### Work item
What is the number of lines in these records that hold the word "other"? Reply with that number alone.

Records from a collection:
****************

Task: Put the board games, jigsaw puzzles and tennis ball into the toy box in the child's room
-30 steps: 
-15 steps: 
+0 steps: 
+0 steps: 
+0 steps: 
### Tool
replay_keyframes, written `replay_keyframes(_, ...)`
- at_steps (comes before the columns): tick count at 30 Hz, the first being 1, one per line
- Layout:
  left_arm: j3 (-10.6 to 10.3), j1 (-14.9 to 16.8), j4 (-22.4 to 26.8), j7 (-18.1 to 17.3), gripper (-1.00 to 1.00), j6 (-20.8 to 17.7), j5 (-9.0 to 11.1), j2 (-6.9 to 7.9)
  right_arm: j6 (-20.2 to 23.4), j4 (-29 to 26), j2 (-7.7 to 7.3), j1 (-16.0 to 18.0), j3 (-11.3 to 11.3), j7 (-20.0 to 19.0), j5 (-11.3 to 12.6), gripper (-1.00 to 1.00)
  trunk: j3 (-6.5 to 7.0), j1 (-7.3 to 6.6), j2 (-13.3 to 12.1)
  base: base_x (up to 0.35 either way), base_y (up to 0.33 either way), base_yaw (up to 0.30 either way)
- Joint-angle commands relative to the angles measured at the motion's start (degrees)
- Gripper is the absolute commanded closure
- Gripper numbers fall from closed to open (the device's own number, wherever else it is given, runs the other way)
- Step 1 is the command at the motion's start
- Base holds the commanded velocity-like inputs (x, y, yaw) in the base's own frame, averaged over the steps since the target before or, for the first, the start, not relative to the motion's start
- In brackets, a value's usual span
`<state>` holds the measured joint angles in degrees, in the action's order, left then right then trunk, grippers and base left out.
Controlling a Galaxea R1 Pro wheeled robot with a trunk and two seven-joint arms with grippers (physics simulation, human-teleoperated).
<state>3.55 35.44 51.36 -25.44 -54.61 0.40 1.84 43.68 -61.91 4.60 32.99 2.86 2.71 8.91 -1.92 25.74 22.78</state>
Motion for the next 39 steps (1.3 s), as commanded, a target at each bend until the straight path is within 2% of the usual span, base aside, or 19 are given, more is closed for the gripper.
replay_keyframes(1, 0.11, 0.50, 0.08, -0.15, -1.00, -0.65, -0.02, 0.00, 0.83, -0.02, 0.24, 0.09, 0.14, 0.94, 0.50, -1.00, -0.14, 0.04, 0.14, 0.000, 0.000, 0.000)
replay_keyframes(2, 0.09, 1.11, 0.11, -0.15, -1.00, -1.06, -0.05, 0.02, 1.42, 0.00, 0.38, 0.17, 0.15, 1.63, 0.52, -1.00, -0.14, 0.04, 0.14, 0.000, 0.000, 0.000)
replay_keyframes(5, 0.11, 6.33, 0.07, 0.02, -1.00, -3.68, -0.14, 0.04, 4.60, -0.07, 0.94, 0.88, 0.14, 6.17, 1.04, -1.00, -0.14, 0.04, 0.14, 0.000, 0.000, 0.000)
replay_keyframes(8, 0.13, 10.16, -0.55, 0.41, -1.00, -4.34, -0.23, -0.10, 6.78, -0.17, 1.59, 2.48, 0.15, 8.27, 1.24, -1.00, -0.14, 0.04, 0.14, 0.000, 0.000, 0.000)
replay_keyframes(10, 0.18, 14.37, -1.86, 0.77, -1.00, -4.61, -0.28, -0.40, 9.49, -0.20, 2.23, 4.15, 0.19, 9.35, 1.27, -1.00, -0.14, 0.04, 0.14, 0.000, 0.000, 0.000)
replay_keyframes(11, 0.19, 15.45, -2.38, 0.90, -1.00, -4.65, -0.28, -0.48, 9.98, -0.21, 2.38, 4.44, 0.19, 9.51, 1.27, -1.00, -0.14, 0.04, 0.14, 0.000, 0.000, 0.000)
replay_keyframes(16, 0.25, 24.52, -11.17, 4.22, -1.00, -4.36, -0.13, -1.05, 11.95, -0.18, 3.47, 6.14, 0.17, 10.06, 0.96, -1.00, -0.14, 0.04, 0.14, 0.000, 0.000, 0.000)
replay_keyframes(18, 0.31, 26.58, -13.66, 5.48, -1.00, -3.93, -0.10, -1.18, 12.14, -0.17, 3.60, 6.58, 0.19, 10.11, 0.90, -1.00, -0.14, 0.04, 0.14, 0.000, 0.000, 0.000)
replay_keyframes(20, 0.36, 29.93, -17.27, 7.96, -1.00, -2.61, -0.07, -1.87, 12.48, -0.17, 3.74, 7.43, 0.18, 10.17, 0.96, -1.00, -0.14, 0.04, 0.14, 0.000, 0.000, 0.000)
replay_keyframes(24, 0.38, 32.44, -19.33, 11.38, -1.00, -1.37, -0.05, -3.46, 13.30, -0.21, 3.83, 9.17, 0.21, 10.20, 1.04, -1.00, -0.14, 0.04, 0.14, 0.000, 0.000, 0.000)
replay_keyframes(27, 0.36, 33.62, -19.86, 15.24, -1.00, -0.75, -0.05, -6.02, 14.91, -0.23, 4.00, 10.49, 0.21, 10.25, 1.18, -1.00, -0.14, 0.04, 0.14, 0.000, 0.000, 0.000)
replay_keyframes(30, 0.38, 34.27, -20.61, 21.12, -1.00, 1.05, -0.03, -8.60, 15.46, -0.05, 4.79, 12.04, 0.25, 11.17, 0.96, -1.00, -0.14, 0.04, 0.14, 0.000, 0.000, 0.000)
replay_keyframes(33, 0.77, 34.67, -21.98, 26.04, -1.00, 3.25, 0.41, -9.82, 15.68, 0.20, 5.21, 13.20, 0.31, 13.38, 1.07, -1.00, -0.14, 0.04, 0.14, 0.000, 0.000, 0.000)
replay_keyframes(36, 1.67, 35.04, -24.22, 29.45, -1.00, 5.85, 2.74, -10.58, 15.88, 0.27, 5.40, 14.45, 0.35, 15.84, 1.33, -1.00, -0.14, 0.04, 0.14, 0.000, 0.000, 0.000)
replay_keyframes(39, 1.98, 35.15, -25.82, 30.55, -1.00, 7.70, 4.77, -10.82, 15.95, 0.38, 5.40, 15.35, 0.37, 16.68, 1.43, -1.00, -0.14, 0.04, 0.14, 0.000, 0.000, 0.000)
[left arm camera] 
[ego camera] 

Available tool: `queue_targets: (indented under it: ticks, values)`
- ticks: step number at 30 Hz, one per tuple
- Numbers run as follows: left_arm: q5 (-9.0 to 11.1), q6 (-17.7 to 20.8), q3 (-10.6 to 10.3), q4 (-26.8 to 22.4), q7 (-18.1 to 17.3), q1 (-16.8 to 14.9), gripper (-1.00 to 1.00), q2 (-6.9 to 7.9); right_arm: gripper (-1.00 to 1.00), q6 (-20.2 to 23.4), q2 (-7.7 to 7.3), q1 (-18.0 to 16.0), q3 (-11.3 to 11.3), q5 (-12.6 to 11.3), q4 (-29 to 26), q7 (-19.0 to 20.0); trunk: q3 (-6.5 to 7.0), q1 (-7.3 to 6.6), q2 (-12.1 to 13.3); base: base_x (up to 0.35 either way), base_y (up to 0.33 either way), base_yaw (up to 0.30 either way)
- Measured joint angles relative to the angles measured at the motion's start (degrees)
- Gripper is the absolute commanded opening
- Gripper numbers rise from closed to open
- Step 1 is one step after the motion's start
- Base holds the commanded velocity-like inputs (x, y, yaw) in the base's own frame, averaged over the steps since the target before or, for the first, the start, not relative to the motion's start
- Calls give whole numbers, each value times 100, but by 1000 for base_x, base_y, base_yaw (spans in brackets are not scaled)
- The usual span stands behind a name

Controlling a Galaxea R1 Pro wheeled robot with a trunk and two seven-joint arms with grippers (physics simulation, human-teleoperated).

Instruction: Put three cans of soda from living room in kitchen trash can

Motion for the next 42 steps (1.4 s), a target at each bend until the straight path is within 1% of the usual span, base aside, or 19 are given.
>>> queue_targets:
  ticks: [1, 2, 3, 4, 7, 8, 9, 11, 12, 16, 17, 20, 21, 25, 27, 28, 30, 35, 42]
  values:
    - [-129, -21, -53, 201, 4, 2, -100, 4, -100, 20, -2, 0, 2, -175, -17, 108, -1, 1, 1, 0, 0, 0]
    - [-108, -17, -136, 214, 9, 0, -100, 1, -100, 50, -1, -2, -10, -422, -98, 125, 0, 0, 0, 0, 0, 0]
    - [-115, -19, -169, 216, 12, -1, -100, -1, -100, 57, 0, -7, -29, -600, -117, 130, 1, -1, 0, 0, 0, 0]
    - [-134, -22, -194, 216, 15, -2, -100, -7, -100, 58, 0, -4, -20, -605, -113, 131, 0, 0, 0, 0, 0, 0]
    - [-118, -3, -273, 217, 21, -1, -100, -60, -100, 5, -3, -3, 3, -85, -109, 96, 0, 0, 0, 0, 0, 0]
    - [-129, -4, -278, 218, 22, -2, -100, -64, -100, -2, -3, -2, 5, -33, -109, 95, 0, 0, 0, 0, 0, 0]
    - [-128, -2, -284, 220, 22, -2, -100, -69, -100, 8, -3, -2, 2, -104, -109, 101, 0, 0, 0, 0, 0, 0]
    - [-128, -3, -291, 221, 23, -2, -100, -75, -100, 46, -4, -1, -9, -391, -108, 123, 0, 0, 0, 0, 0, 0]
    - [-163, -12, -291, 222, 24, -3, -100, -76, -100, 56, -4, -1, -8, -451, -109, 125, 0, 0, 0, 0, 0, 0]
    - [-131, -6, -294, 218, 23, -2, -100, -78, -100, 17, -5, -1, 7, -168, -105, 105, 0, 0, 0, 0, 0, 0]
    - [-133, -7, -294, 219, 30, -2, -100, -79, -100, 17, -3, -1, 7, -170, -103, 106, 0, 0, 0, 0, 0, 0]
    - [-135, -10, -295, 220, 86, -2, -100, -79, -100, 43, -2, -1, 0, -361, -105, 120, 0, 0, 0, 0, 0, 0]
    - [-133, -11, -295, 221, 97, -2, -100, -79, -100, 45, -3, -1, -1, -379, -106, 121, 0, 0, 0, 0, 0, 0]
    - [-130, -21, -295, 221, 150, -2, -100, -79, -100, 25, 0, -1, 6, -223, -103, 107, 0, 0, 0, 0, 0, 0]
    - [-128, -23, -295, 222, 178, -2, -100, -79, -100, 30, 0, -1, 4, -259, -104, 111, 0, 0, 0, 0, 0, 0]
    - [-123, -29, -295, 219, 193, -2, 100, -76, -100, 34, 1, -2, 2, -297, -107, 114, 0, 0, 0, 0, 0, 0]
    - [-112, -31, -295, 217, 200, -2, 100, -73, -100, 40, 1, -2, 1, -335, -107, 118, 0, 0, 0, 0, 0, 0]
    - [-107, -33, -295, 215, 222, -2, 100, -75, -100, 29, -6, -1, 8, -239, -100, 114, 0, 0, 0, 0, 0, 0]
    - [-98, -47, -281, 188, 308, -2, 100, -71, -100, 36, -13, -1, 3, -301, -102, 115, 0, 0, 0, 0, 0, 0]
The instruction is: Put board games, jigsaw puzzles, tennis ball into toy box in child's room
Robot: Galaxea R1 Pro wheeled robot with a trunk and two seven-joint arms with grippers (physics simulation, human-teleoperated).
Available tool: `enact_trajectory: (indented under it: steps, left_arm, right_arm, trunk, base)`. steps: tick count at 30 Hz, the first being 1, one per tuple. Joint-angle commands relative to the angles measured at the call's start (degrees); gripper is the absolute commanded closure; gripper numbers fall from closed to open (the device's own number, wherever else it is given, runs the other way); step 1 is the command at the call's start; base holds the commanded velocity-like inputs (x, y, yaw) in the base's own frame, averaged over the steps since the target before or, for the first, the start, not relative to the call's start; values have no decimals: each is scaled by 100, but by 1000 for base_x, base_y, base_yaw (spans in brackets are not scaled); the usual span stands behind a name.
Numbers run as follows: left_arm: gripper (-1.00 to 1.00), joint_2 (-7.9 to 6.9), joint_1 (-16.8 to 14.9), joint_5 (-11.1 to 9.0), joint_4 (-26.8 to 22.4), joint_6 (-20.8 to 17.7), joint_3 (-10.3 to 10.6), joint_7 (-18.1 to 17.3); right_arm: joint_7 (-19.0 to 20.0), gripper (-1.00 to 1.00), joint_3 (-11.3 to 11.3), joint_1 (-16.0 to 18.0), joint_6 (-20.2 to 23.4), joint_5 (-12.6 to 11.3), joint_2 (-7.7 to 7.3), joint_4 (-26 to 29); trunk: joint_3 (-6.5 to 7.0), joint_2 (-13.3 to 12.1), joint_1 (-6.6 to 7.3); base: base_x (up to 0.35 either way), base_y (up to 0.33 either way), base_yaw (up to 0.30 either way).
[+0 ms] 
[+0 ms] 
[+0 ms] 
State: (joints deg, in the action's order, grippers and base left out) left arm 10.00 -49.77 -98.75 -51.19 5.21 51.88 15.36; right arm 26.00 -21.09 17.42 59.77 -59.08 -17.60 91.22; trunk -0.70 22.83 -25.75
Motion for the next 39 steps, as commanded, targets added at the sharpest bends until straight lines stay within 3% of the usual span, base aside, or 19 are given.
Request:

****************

### Task result
2